Cuomo, whose presidential ambitions have long been the source of speculation, said definitively he wouldn’t run for 2020 — should he win re-election this November.

Here’s what to know about his statement:
1) It was fairly Shermanesque
The gold standard for ruling out a presidential run remains William Tecumseh Sherman’s refusal to run in 1884, when he said he would not accept his party’s nomination and would not serve as president if elected.

Cuomo’s statement similarly left little room for interpretation.

Debate moderator Maurice DuBois asked Cuomo whether he can promise New York voters that he would serve a full four-year term and not run for president in 2020 if he wins this November.

“Yes,” Cuomo said. “Yes, yes and yes. Double yes.”

2) There was one caveat
When DuBois followed up with Cuomo, the Democratic governor allowed for one exception.

“The only caveat,” Cuomo said as the crowd groaned, “is if God strikes me dead. Otherwise, I will serve four years as governor of the state of New York.”

3) Cuomo hadn’t been so definitive before
Cuomo had most recently been asked about his presidential ambitions on August 17 during a conference call with reporters.

“I have no plans to run for president,” Cuomo said then, which came as he walked back his earlier comment that America was “never that great.”
That line, of course, allowed for the possibility that he could make plans to run in the future.

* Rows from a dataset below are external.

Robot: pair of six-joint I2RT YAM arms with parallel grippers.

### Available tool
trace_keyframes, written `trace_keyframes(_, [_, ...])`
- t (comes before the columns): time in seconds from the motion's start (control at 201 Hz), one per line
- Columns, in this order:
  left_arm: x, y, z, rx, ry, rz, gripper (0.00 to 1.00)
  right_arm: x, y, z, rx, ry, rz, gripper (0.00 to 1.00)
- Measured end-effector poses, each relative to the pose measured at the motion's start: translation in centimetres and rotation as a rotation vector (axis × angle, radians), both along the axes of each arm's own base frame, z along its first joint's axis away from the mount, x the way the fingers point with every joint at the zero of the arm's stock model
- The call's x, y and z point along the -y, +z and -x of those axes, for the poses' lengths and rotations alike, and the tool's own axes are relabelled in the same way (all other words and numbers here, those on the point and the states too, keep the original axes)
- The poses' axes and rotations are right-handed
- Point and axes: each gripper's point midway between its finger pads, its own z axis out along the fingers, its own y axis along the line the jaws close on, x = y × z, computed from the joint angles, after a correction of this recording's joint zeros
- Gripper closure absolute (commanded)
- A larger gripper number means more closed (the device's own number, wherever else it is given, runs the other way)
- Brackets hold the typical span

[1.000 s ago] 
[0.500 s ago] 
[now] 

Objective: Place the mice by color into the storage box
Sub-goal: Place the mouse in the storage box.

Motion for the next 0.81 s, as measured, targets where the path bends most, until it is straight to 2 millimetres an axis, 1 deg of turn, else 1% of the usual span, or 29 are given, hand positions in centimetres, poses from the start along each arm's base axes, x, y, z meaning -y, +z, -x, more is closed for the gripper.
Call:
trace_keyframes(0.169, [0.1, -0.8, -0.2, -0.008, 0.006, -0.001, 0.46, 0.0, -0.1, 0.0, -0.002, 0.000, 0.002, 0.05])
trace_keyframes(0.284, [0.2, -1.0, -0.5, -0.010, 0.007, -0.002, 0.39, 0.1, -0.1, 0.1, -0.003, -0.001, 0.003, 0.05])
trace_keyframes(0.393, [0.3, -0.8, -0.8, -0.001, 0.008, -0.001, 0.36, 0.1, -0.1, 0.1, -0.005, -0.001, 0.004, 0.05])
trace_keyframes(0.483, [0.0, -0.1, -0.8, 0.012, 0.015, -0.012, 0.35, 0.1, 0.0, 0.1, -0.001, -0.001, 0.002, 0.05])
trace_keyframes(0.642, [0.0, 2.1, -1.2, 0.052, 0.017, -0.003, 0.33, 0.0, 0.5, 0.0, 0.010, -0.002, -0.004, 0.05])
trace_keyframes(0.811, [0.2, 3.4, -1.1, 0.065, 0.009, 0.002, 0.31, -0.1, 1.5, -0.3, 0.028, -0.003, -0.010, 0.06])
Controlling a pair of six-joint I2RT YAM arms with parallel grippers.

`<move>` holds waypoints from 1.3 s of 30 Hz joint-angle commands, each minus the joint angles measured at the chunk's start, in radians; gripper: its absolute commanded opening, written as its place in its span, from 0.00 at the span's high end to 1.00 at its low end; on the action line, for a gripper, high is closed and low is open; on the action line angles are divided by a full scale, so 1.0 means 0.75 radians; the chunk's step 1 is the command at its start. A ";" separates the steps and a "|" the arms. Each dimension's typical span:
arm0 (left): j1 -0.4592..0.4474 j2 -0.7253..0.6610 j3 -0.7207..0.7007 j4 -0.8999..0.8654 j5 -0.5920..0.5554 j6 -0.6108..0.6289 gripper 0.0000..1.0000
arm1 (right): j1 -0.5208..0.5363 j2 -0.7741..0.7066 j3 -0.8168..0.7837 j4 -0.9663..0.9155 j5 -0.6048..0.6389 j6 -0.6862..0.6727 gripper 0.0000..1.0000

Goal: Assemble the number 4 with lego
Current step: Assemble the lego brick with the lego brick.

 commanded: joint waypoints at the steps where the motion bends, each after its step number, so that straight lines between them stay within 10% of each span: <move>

It recalled a famous line from his father, former Gov. Mario Cuomo, who famously hemmed and hawed over running for president in 1992 before deciding against it.

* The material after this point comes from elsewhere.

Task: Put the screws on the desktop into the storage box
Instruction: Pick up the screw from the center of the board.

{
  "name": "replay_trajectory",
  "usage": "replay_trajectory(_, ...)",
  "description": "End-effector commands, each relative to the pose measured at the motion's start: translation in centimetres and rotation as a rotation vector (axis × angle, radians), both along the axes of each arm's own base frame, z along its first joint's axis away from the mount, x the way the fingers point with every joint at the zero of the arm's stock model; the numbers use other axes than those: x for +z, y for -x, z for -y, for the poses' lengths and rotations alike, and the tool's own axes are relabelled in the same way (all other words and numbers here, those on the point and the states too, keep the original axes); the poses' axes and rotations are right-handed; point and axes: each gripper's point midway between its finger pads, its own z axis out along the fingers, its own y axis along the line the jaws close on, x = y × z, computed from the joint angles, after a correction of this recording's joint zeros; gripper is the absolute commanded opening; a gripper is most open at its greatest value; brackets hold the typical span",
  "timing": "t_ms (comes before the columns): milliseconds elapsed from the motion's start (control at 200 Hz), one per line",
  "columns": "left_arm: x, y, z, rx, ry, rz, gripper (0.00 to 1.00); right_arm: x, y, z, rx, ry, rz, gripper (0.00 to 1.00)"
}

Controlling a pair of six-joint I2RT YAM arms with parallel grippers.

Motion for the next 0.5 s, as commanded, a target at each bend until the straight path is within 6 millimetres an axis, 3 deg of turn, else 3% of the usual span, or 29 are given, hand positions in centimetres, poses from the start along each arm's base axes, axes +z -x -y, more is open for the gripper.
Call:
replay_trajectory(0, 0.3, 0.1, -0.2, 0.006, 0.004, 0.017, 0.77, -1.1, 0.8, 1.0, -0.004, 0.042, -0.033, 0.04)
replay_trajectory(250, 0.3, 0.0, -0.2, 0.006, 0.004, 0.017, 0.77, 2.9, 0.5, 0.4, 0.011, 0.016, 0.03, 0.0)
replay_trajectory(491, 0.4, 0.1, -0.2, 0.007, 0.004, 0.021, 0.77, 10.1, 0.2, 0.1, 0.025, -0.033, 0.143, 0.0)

“I have no plans and no plans to make plans,” Mario Cuomo said in 1992.

4) Cuomo hadn’t been considered a top-tier candidate
The governor had often been listed among potential Democratic candidates to take on President Donald Trump in 2020.

But national pundits often included him in the second- or third-tier of choices.

Cuomo wasn’t among the 24 people selected by political handicappers FiveThirtyEight during a May fantasy draft of potential Democratic candidates. (Another New York politician was: Sen. Kirsten Gillibrand.)
In July, The Fix, the Washington Post’s politics-oriented website, ranked Cuomo as the No. 12 contender for the Democratic nod.

Gillibrand was No. 6, while Vermont Sen. Bernie Sanders took the top spot.

5) Cuomo’s facing challenges in September and November
Cuomo is facing a Sept. 13 primary challenge from fellow Democrat Cynthia Nixon, the Sex and the City actor who is challenging the governor from the left.

Should he win, he would face Republican Marc Molinaro in the November election along with a host of third-party candidates, including Howie Hawkins of the Green Party, Larry Sharpe of the Libertarian Party and Stephanie Miner on the Serve America Movement line.

Nixon, meanwhile, could choose to stay in the November race on the Working Families Party line should she lose.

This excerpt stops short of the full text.